Today was, you know, a brilliant day. The sun was brilliant; the colors of the changing leaves were brilliant; the people worshipping this morning at Grace Church were brilliant. The choir and bell choir were especially brilliant today.
And what a beautiful, sunny, warmish but not too much Sunday afternoon for our second "street service", Worship for All People. At 2:00 eight people, including one child, gathered under the trademark EZup tent which marks the spot on the parking lot for our come-as-you-are worship. We had a bag of Ecclesia-Ministry crosses, cut lengths of cord, strung the crosses and laid them on the altar (actually a metal kitchen cart doing double duty!) and began worship. We sang, said our opening prayers of preparation, and heard the gospel story for today, from Mark: the story of Jesus and the blind beggar Bartimaeus.
We were discussing what we heard in the story when we were joined by a ninth worshipper. We said prayers for those we wanted to hold before God, said the prayers over the bread and grape juice, received the body and blood of our Lord Jesus Christ, and then handed out the crosses. Since we had not strung extra crosses, I took my cross off, the one I received at a similar street service in New Haven, and gave it to the latecomer, who I recognized from the neighborhood. The people received their crosses with the words, "Receive this cross as a sign that Jesus is always with you".

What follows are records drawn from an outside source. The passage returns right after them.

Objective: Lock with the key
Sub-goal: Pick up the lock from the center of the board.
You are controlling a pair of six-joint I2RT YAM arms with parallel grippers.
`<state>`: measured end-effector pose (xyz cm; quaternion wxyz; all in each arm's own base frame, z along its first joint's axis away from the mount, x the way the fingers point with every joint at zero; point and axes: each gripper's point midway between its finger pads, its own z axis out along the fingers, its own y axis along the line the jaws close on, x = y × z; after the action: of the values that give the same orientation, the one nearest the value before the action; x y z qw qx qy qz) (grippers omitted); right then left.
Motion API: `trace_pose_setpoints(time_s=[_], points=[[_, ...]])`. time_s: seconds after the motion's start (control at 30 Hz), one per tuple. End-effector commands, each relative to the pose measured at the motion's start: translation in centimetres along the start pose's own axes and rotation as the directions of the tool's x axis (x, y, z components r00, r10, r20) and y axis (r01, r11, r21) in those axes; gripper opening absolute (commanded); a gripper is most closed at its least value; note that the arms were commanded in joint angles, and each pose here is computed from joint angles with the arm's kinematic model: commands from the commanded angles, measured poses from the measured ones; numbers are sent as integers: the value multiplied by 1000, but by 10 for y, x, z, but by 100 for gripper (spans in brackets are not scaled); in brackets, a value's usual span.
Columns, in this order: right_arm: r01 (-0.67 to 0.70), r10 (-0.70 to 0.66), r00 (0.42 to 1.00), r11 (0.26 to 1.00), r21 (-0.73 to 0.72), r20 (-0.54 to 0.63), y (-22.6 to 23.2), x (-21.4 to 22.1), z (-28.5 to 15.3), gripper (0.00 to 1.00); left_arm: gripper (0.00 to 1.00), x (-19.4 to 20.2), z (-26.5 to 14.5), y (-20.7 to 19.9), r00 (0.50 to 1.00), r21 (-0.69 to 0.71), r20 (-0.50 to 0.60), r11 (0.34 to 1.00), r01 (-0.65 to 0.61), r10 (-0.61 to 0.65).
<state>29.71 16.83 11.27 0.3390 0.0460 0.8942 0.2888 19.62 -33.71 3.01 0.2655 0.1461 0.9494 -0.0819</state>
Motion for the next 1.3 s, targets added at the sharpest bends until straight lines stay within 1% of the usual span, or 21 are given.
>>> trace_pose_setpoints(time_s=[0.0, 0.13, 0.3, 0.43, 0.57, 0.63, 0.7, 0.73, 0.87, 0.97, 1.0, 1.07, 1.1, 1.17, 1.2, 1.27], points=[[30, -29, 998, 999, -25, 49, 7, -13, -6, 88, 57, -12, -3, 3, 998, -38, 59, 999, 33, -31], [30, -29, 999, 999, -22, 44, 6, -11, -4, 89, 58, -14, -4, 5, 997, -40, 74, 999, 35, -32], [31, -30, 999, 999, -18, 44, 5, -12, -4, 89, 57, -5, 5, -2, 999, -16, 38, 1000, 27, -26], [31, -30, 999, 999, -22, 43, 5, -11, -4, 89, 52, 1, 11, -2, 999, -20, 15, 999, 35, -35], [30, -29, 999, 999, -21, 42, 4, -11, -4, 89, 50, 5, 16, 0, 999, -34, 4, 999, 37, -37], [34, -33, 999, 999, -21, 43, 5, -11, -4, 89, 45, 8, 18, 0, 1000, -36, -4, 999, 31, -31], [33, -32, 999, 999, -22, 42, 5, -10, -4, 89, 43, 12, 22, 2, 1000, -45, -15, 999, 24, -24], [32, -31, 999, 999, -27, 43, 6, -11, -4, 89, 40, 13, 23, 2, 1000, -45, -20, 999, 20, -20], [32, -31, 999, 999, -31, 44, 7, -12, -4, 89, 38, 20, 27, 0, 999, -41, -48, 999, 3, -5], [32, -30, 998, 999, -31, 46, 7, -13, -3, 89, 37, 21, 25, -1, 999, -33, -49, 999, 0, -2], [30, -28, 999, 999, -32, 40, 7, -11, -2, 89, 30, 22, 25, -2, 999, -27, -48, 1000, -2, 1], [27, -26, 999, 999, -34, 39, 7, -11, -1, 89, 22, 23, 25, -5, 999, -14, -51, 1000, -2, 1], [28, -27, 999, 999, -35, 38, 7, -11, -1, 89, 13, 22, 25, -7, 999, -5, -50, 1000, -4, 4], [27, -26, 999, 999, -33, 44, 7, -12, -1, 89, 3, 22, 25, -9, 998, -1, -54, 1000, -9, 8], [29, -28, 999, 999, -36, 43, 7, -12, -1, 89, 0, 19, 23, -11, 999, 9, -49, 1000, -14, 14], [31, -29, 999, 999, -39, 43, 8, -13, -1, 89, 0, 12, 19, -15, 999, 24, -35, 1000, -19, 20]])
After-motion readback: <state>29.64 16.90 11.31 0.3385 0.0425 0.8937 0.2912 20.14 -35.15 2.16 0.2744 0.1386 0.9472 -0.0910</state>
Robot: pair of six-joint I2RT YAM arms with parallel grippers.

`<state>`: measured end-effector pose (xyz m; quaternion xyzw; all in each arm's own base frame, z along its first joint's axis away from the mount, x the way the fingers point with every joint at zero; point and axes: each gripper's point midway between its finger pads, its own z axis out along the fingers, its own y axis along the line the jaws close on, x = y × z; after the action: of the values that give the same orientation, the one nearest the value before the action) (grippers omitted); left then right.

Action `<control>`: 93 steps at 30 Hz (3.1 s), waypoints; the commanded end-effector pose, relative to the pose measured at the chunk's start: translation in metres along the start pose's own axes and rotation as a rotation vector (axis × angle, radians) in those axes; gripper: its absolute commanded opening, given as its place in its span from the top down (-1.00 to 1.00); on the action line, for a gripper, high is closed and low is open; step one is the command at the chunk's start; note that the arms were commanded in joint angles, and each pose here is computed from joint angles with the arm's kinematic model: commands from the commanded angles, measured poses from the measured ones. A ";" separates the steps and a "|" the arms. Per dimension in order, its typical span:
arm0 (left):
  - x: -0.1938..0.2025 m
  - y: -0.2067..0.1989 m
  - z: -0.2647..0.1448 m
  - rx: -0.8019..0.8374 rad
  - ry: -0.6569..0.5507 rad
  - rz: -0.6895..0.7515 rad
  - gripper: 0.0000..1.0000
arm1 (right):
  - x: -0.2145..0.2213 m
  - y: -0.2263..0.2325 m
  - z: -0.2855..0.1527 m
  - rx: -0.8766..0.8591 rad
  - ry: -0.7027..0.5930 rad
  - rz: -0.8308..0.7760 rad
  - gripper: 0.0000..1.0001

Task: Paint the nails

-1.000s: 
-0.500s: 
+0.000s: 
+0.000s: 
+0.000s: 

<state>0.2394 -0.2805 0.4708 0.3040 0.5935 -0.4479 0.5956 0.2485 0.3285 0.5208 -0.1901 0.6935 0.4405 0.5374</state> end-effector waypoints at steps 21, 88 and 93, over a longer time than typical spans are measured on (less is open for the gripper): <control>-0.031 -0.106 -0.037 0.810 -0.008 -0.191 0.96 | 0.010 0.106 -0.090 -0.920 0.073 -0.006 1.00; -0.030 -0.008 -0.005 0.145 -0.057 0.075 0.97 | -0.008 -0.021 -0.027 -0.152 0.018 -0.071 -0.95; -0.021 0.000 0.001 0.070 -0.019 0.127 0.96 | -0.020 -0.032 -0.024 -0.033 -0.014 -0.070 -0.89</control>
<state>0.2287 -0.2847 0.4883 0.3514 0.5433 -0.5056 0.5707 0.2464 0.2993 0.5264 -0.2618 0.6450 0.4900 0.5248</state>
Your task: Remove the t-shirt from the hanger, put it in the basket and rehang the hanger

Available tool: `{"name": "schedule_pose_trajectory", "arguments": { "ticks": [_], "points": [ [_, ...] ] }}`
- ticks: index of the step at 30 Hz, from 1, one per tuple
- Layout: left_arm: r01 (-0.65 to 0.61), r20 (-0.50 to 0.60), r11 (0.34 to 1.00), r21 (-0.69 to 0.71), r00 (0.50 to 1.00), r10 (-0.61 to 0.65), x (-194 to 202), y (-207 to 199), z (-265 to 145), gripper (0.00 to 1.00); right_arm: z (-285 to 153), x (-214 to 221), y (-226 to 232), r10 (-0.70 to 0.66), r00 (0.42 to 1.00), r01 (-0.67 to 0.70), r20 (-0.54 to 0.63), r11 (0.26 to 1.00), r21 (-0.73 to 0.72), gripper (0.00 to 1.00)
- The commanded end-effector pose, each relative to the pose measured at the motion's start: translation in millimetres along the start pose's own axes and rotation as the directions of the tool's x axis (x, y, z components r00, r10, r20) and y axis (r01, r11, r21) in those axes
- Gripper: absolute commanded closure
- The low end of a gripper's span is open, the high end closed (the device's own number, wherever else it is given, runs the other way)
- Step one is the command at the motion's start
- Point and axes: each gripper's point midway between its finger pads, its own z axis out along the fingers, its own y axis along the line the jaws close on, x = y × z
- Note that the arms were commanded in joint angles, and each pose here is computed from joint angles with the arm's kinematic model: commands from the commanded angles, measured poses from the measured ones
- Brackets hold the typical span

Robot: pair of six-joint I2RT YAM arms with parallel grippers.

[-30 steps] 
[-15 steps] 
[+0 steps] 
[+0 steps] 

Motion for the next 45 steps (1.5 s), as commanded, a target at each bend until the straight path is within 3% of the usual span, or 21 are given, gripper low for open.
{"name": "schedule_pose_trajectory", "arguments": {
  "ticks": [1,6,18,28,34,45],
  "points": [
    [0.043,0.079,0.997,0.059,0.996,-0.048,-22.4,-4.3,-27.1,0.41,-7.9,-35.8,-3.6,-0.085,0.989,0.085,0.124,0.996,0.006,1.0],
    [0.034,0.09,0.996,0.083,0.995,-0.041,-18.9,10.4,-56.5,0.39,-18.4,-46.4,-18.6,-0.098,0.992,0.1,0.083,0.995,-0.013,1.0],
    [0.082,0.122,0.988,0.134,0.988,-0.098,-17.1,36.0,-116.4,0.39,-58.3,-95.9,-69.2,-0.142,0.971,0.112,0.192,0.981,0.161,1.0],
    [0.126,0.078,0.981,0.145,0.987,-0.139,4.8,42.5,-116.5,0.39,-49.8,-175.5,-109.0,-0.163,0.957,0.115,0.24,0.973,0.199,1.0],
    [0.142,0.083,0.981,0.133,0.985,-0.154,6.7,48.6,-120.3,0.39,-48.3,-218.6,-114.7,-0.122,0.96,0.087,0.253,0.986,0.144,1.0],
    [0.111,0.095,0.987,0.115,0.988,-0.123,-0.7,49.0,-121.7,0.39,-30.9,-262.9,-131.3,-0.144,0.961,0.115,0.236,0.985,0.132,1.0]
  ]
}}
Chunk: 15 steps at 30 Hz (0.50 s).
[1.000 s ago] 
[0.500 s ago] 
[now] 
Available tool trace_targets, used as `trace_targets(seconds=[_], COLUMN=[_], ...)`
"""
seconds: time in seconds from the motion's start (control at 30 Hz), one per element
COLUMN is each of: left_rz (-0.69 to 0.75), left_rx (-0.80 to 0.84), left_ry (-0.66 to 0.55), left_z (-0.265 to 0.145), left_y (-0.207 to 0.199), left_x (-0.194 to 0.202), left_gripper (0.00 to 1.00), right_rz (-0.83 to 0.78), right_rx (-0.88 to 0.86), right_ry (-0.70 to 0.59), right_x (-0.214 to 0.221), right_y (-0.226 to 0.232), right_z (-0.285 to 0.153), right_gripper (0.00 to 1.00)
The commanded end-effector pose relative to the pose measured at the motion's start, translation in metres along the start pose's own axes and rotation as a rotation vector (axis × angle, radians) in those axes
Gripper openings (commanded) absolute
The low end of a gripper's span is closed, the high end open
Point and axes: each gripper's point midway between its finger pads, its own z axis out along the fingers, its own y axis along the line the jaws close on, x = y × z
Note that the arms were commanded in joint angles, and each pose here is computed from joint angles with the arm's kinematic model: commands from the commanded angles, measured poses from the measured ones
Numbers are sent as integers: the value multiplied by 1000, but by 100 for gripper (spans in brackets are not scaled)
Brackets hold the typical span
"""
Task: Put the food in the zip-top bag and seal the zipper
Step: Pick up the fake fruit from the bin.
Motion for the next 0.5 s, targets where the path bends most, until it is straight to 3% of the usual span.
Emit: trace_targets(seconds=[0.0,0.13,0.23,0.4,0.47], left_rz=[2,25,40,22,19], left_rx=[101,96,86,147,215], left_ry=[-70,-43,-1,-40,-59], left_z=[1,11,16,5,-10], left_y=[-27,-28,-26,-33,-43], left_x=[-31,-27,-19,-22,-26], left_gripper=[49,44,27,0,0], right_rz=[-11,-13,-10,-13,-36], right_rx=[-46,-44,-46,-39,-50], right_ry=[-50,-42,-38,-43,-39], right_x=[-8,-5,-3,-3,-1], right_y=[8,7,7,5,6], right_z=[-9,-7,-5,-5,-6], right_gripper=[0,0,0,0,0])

After worship, we shared coffee and sack lunches, then gathered up the remaining lunches and bottles of water, with donations of white socks, and hit the street. We did not encounter anyone in the four blocks we walked today except a woman with two children looking for directions to the Aquarium, but James met us at the end with his tri-wheeler motorcycle and packed all that we were carrying in the boot of his bike and headed into South Norwalk, a bit too far to walk I'm afraid, to distribute our offerings of food, water and fellowship.
Four sandwich bags were held back for the church fridge, in case of people in need this week.
Next month, November, our service on the 29th, the Sunday after Thanksgiving, will include a thanksgiving meal. Those of us who will be in town and intend to be at that service are each making a little more than we need for our own Thanksgiving dinner, to bring on Sunday afternoon to share. This time we will sit down - outside! (maybe we need another EZup tent!) - and eat, making room for anyone who comes "late" and have our service around the table.
A note about "late" and street time: We begin at 2:00 because we're used to doing things by the clock. For people who live on the street, experiencing homelessness, time is when it seems to be. So 2:00, for instance, is when it seems to be about 2:00. Anyone who enters this ministry will learn a flexibility and a generosity of spirit enough, I believe, to carry us through the times we will be frustrated or even disgusted. Generosity toward time is a good place to begin.
Makes me think what I though a few months after beginning at Grace Church: Some congregations, including Grace, could benefit their souls by recreating the "entrance rite", the beginning of the service, to stretch to include those who live time in a different way from the rest of us. I wonder what that expansive "entrance rite" would look like.
A final note: When I went to clear the things from the altar, I found a cross, strung with its cord, a replacement for the one I had given away. This is church; this is Worship for All People.